The problem:
In the data, extract each line that holds the string "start".

- - -

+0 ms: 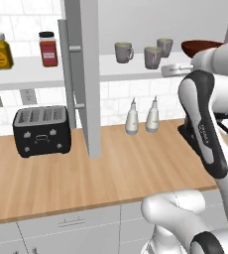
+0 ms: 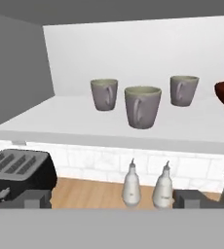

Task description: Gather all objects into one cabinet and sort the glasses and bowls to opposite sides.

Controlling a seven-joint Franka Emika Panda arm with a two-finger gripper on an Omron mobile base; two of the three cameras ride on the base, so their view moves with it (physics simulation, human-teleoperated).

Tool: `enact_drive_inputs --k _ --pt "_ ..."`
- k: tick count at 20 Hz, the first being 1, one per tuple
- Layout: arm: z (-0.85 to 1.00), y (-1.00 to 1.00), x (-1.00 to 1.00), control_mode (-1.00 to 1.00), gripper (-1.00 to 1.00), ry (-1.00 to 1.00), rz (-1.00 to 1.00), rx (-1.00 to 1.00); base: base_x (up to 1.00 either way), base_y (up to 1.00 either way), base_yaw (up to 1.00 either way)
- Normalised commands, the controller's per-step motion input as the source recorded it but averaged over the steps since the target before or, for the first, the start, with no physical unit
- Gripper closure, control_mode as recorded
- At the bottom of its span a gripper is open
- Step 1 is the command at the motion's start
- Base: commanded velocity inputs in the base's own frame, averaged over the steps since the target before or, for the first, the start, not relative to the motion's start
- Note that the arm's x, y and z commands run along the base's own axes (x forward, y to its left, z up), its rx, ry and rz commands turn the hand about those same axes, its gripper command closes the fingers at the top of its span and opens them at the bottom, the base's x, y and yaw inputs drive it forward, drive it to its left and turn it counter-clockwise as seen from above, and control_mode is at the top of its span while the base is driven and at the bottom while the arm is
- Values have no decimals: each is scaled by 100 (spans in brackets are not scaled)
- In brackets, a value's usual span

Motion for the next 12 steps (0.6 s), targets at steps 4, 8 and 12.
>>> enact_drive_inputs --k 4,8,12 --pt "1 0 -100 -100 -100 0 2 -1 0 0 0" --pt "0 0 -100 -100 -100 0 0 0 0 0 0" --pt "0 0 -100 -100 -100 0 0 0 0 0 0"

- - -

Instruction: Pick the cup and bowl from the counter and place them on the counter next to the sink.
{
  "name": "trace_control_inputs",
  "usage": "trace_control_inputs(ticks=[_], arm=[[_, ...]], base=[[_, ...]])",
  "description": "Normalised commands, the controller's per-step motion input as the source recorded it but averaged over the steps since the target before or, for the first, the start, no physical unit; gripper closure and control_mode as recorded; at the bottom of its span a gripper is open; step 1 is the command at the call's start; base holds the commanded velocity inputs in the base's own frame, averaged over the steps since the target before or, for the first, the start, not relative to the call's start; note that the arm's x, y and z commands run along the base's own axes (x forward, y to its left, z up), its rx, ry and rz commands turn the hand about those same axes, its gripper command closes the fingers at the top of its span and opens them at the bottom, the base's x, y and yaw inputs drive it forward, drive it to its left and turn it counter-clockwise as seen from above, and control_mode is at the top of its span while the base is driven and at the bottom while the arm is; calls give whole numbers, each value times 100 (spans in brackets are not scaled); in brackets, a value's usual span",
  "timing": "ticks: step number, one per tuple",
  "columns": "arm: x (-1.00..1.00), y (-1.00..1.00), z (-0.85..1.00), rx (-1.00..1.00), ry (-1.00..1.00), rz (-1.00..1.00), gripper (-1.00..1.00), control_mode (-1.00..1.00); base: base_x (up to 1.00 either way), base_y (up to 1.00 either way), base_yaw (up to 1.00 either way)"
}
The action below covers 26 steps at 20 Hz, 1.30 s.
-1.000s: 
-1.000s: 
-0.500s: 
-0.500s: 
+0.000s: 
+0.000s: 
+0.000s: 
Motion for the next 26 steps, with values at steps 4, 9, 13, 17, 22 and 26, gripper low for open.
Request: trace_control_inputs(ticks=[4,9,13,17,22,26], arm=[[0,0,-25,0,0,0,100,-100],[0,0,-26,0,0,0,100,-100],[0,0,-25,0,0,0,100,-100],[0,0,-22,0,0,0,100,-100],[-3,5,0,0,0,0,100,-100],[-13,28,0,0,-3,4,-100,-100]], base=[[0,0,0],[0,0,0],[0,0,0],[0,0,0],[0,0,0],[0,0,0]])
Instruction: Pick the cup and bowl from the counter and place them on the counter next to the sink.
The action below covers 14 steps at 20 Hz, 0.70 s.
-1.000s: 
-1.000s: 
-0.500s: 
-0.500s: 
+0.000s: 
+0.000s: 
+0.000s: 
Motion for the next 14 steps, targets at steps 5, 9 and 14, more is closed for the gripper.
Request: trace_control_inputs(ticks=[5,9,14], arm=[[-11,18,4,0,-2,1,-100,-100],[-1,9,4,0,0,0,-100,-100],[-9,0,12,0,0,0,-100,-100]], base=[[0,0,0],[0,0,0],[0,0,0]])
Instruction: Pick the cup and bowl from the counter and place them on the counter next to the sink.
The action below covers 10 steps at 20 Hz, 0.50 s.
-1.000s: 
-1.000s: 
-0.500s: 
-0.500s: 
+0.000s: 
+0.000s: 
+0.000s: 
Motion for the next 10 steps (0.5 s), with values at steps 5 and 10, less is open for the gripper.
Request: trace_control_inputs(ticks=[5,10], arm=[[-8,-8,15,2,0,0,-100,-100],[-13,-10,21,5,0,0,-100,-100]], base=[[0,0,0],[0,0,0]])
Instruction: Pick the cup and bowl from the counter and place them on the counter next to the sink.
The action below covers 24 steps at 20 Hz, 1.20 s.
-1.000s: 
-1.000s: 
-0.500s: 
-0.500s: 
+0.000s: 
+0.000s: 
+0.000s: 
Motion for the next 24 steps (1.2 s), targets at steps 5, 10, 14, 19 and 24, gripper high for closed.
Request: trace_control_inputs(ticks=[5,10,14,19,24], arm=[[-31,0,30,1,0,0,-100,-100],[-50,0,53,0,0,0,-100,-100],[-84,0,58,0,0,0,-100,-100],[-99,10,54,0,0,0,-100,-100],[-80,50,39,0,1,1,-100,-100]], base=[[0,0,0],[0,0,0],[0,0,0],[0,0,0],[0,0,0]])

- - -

Written response:
- Normalised commands, the controller's per-step motion input as the source recorded it but averaged over the steps since the target before or, for the first, the start, with no physical unit
- Step 1 is the command at the motion's start
- Base: commanded velocity inputs in the base's own frame, averaged over the steps since the target before or, for the first, the start, not relative to the motion's start
  "description": "Normalised commands, the controller's per-step motion input as the source recorded it but averaged over the steps since the target before or, for the first, the start, no physical unit; gripper closure and control_mode as recorded; at the bottom of its span a gripper is open; step 1 is the command at the call's start; base holds the commanded velocity inputs in the base's own frame, averaged over the steps since the target before or, for the first, the start, not relative to the call's start; note that the arm's x, y and z commands run along the base's own axes (x forward, y to its left, z up), its rx, ry and rz commands turn the hand about those same axes, its gripper command closes the fingers at the top of its span and opens them at the bottom, the base's x, y and yaw inputs drive it forward, drive it to its left and turn it counter-clockwise as seen from above, and control_mode is at the top of its span while the base is driven and at the bottom while the arm is; calls give whole numbers, each value times 100 (spans in brackets are not scaled); in brackets, a value's usual span",

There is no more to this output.